CHAPTER 9
If it wasn’t for the sirens, I would probably still be there. Rocking to and fro, stroking her face and wishing it wasn’t true. When I heard the sirens they were still way off, but getting closer. Some instinct, call it self-preservation, kicked in. Gently, I laid Didi down on the ground. I grabbed a pillow from a lounger and placed it under her head, then I grabbed a towel and covered her up with it. Pointless I know. She was past caring, but the thought of her being discovered like that, naked and lifeless, by a posse of ham fisted cops, gave me the creeps. They’d have their way with her soon enough, but for now, she deserved some decency.

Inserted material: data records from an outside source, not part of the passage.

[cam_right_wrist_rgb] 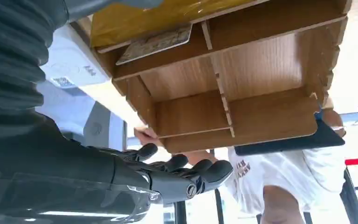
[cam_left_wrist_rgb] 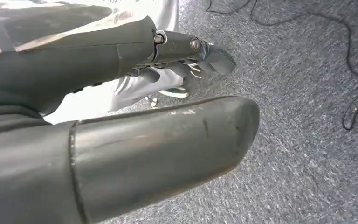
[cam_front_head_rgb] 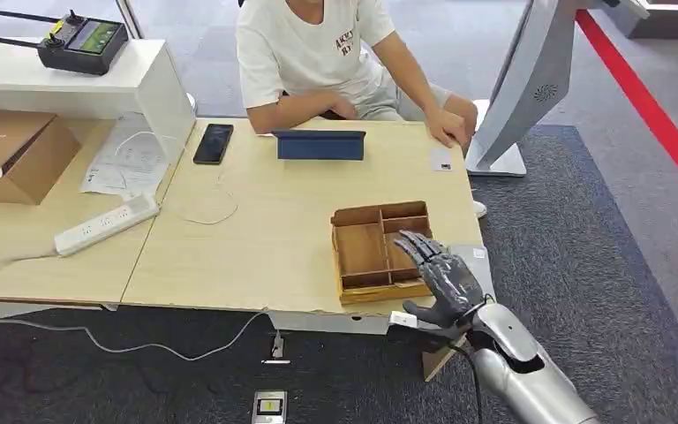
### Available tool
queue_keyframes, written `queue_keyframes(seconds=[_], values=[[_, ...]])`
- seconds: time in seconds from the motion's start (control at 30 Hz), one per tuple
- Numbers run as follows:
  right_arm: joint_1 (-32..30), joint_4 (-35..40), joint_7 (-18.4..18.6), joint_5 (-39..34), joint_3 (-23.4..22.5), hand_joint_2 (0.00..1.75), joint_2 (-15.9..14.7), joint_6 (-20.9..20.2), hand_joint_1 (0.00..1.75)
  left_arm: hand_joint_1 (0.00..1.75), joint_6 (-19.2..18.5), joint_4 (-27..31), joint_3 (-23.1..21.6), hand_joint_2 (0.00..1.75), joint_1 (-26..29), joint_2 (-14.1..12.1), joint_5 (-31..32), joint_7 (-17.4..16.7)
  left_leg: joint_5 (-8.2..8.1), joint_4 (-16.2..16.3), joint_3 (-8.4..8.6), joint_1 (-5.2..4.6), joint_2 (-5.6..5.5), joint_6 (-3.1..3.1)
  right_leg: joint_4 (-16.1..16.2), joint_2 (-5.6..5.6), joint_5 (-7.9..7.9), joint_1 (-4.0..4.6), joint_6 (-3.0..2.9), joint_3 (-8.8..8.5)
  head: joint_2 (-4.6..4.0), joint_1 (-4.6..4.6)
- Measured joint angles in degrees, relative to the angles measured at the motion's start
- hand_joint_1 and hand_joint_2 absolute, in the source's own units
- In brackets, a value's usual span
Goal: Pass the card to the sensor for recognition and then transmit it.
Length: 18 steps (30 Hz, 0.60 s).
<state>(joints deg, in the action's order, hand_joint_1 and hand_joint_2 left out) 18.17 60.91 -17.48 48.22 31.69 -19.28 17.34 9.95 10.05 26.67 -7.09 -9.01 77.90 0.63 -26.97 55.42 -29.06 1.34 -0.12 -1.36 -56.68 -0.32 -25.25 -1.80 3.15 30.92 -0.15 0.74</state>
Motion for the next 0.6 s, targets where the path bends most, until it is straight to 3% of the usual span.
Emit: queue_keyframes(seconds=[0.23,0.6], values=[[0.11,-2.44,0.39,3.79,1.42,1.75,0.11,5.23,0.00,0.00,0.20,0.00,0.00,0.00,-0.01,-0.09,0.00,0.02,0.00,0.00,0.00,0.00,0.00,0.00,0.00,0.00,0.00,0.00,0.00,0.00,0.00,0.00],[0.15,-4.89,-0.07,3.97,2.29,1.75,0.09,6.53,0.00,0.00,0.20,0.00,-0.35,0.00,-0.01,-0.11,0.00,0.18,0.00,0.00,0.01,0.00,0.01,0.00,0.00,0.00,0.00,0.00,0.00,0.01,0.00,0.00]])
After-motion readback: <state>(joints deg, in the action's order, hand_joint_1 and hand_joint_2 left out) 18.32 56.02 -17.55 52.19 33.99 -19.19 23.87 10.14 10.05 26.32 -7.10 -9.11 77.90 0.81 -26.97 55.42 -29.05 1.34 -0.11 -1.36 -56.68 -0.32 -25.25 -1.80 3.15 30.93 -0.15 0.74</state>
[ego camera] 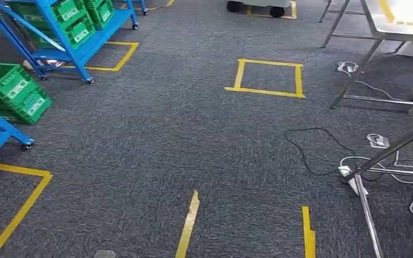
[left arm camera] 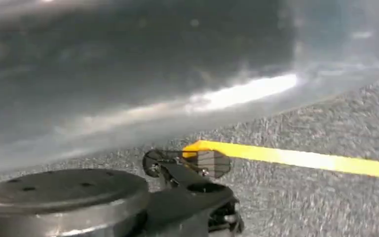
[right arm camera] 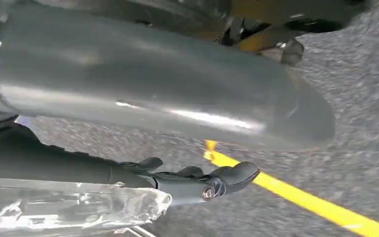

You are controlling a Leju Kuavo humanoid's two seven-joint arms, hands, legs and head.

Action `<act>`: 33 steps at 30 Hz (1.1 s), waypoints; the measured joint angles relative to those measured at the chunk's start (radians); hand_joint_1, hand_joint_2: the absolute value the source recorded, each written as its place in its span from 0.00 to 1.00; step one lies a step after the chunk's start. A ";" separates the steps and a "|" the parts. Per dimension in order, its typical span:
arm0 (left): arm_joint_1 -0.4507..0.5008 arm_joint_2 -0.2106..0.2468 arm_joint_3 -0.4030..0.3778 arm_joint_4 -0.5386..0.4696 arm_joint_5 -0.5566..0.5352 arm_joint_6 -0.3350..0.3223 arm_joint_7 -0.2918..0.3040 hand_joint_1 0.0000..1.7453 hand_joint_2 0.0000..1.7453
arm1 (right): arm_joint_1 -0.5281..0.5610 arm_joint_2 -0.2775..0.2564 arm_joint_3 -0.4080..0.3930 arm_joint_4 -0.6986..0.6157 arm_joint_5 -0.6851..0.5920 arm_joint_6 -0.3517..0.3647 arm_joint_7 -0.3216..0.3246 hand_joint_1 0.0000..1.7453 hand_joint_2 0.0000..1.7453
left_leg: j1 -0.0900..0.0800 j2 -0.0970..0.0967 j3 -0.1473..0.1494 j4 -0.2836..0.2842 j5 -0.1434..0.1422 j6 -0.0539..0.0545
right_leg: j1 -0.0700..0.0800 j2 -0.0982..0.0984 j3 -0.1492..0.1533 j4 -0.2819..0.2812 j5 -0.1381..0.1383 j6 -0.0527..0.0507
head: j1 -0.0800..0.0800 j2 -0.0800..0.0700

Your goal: Take the parts from the cabinet and place them on the table.

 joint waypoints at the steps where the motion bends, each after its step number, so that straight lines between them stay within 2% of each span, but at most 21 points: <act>1: -0.001 0.000 0.000 0.000 0.000 0.000 -0.003 0.00 0.00 | 0.001 0.000 0.000 0.000 0.000 0.000 -0.002 0.00 0.00 | 0.000 -0.013 0.000 0.001 -0.001 -0.003 | -0.006 0.046 0.033 -0.080 0.033 0.001 | 0.000 0.000; 2: -0.005 0.000 0.000 0.000 0.001 0.000 -0.004 0.00 0.00 | 0.003 0.000 0.000 0.000 0.000 0.000 -0.004 0.00 0.00 | -0.006 -0.026 -0.007 0.010 -0.003 -0.009 | -0.011 0.078 0.044 -0.108 0.022 0.001 | 0.000 0.000; 5: 0.000 -0.001 0.001 0.000 0.003 0.000 -0.006 0.00 0.00 | -0.001 0.000 0.000 0.000 0.001 0.000 -0.006 0.00 0.00 | 0.003 -0.056 -0.020 0.007 0.009 -0.028 | -0.003 0.050 0.049 -0.104 0.020 -0.009 | 0.000 0.000; 6: 0.001 0.000 0.001 0.000 0.003 0.001 -0.006 0.00 0.00 | -0.001 0.002 0.000 0.000 0.001 0.000 -0.006 0.00 0.00 | 0.002 -0.062 -0.025 0.010 0.006 -0.033 | -0.009 0.033 0.051 -0.114 0.026 -0.018 | 0.000 0.000; 8: 0.001 -0.002 0.002 0.000 0.003 0.001 -0.008 0.00 0.00 | -0.001 0.003 0.000 0.000 0.001 0.000 -0.008 0.00 0.00 | -0.002 0.040 -0.051 0.075 -0.046 -0.043 | -0.007 0.007 0.055 -0.116 0.028 -0.029 | -0.010 0.000; 10: -0.006 -0.002 0.002 0.000 0.003 0.000 -0.010 0.00 0.00 | 0.004 0.003 -0.001 0.000 0.001 0.000 -0.008 0.00 0.00 | 0.003 0.067 -0.122 0.227 -0.119 -0.052 | -0.002 -0.029 0.055 -0.116 0.025 -0.034 | -0.010 0.000; 12: -0.002 -0.002 0.003 0.000 0.003 -0.001 -0.010 0.00 0.00 | 0.005 0.003 -0.001 0.000 0.003 -0.001 -0.009 0.00 0.00 | 0.008 0.072 -0.167 0.320 -0.141 -0.056 | 0.000 -0.060 0.055 -0.116 0.022 -0.036 | -0.010 0.000; 13: 0.000 -0.002 0.004 0.000 0.004 -0.001 -0.011 0.00 0.00 | 0.004 0.003 -0.001 0.000 0.006 -0.001 -0.011 0.00 0.00 | 0.009 0.073 -0.156 0.299 -0.115 -0.056 | 0.001 -0.073 0.056 -0.116 0.020 -0.036 | -0.010 0.000; 15: 0.000 -0.001 0.008 0.000 0.005 -0.004 -0.015 0.00 0.00 | 0.001 0.006 -0.001 0.000 0.011 0.000 -0.012 0.00 0.00 | 0.008 0.089 -0.079 0.154 -0.031 -0.049 | 0.002 -0.097 0.064 -0.116 0.015 -0.033 | -0.010 0.000; 16: 0.000 -0.001 0.008 0.000 0.005 -0.005 -0.018 0.00 0.00 | 0.000 0.007 -0.001 0.000 0.013 0.000 -0.013 0.00 0.00 | 0.003 0.129 -0.034 0.073 0.003 -0.041 | 0.004 -0.106 0.069 -0.116 0.012 -0.031 | -0.010 0.000; 17: -0.003 -0.001 0.009 0.000 0.006 -0.006 -0.020 0.00 0.00 | 0.000 0.009 -0.001 0.000 0.014 0.000 -0.015 0.00 0.00 | -0.010 0.185 -0.011 0.034 -0.009 -0.034 | 0.010 -0.117 0.071 -0.114 0.006 -0.024 | -0.010 0.000; 21: -0.005 -0.001 0.013 0.000 0.007 -0.007 -0.023 0.00 0.00 | -0.009 0.011 -0.001 -0.001 0.018 0.000 -0.016 0.00 0.00 | -0.013 0.140 -0.015 0.014 -0.010 -0.014 | 0.014 -0.169 0.080 -0.115 -0.003 -0.008 | -0.010 0.000; 22: -0.002 -0.001 0.014 0.000 0.007 -0.007 -0.024 0.00 0.00 | -0.009 0.011 -0.001 -0.002 0.018 0.000 -0.018 0.00 0.00 | -0.004 0.129 -0.009 0.006 -0.005 -0.007 | 0.009 -0.131 0.071 -0.106 -0.016 0.001 | -0.010 0.000; 23: -0.004 -0.001 0.015 0.000 0.008 -0.009 -0.024 0.00 0.00 | -0.008 0.011 -0.001 -0.002 0.019 0.000 -0.020 0.00 0.00 | -0.003 0.118 -0.010 0.006 -0.004 -0.002 | 0.005 -0.073 0.058 -0.068 -0.041 0.003 | -0.006 0.000; 24: -0.009 -0.002 0.015 0.000 0.007 -0.011 -0.026 0.00 0.00 | -0.006 0.012 -0.001 -0.002 0.019 0.001 -0.021 0.00 0.00 | -0.003 0.103 -0.011 0.006 -0.003 0.004 | 0.002 -0.044 0.021 0.010 -0.083 0.004 | -0.005 0.000; 26: -0.011 -0.002 0.015 0.000 0.007 -0.015 -0.028 0.00 0.00 | -0.004 0.012 -0.002 -0.002 0.019 0.002 -0.022 0.00 0.00 | -0.004 0.073 -0.012 0.006 -0.002 0.006 | 0.001 -0.025 -0.061 0.170 -0.142 0.008 | -0.004 0.000; 27: -0.009 -0.001 0.016 0.000 0.007 -0.016 -0.028 0.00 0.00 | -0.003 0.012 -0.003 -0.002 0.019 0.003 -0.023 0.00 0.00 | -0.004 0.059 -0.011 0.006 -0.002 0.006 | 0.001 -0.023 -0.085 0.205 -0.141 0.010 | -0.005 0.000; 29: -0.006 -0.001 0.016 0.000 0.011 -0.019 -0.031 0.00 0.00 | -0.004 0.012 -0.006 -0.002 0.022 0.005 -0.024 0.00 0.00 | -0.003 0.029 -0.008 0.007 -0.002 0.005 | 0.000 -0.021 -0.070 0.140 -0.073 0.008 | -0.004 0.000; 31: -0.006 -0.001 0.017 0.000 0.014 -0.023 -0.036 0.00 0.00 | -0.006 0.012 -0.009 -0.002 0.025 0.005 -0.026 0.00 0.00 | -0.003 -0.001 -0.002 0.008 -0.003 0.001 | -0.007 0.007 0.006 -0.038 0.029 0.007 | -0.004 0.000; 32: -0.007 0.000 0.017 0.000 0.014 -0.024 -0.038 0.00 0.00 | -0.006 0.012 -0.010 -0.002 0.026 0.005 -0.026 0.00 0.00 | -0.006 -0.012 -0.003 0.009 -0.004 -0.005 | -0.011 0.062 0.026 -0.081 0.026 0.006 | -0.004 0.000; 33: -0.010 0.000 0.018 0.000 0.014 -0.024 -0.039 0.00 0.00 | -0.006 0.012 -0.010 -0.003 0.026 0.006 -0.027 0.00 0.00 | -0.008 -0.023 -0.009 0.018 -0.004 -0.010 | -0.015 0.063 0.031 -0.105 0.024 0.004 | -0.006 0.000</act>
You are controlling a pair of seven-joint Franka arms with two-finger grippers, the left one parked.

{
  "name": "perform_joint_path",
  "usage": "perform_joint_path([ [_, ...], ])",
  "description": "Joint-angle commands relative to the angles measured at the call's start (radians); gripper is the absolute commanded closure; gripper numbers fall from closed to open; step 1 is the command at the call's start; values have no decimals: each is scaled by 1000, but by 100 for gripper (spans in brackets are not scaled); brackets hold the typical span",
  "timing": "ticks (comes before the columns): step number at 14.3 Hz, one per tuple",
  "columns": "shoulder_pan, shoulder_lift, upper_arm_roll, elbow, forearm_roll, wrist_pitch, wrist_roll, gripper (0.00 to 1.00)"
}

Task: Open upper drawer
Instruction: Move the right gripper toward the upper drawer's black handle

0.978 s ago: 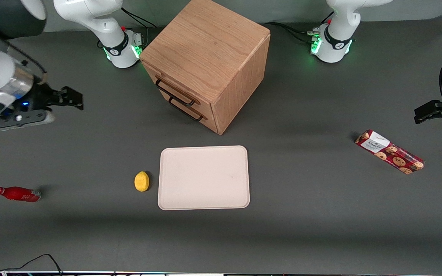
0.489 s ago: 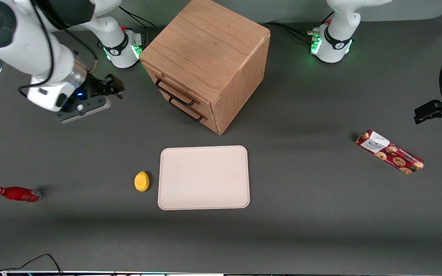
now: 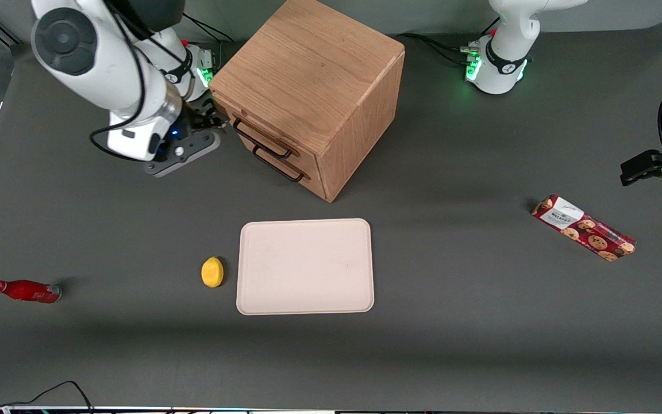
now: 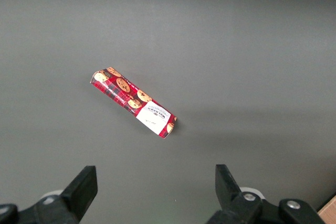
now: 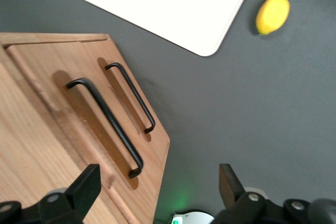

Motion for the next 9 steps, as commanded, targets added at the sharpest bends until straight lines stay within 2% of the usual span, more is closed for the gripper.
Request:
perform_joint_path([
  [1,70,33,-31,48,17,-11,7,0],
  [7,109,66,-34,64,40,4,5,0],
  [9,101,79,-42,61,81,12,5,0],
])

I stumbled, half blind with...what? Grief? I hadn’t even met Didi DiMarco. Relief then. And guilt. Because I thought it was Delores and I was glad that it wasn’t. What was it about that dame? I’d met her twice and I’d been prepared to take a beating, maybe more, to keep her safe and I was blubbing like an idiot because I thought I’d lost her.
I wiped away tears and blood from my eyes and limped down the side of the house to the driveway. The battered yellow cab still stood where I’d parked it. I had the door half open when it dawned on me. I looked back over my shoulder. The house that stared back at me was pristine. No faded paintwork. No missing tiles. No cracked brickwork. The lawns leading up to the house were manicured and luxurious. And yet, this was the same house that had seemed like a desolate ruin not more than a couple of hours ago.
I squeezed my eyes shut and shook my head to clear out the cobwebs. When I opened them, nothing had changed. It still looked like the cover of a House Beautiful magazine. The sirens stopped me from thinking too hard or too long on what might be possible and what might not. I hopped in the cab and found the keys still in the ignition.Thank God for small mercies. In my current state I doubt whether I could remember how to hot wire the jalopy. I slammed the stick into drive and roared off in a cloud of dust.
I took the bends on two wheels. I needed to get some distance between me and the house before the cops turned up. When the sirens sounded like they were too close for comfort, I made a sharp right and bumped down a dirt track that led into the woods. A couple of hundred yard in, I turned off the road and ran the cab into some low bushes and cut the engine. I waited and listened. The sirens got closer and closer until they felt like they were breathing down my neck. Then, slowly, they got quieter, fading away. Finally, they stopped. I figured they’d reached the house. I needed to be gone before they started nosing around the neighbourhood. I started up the cab and eased out of the bushes, back to the road. I headed back towards town. I didn’t know where I was headed or what I’d left behind me, but at that point, movement seemed my best option.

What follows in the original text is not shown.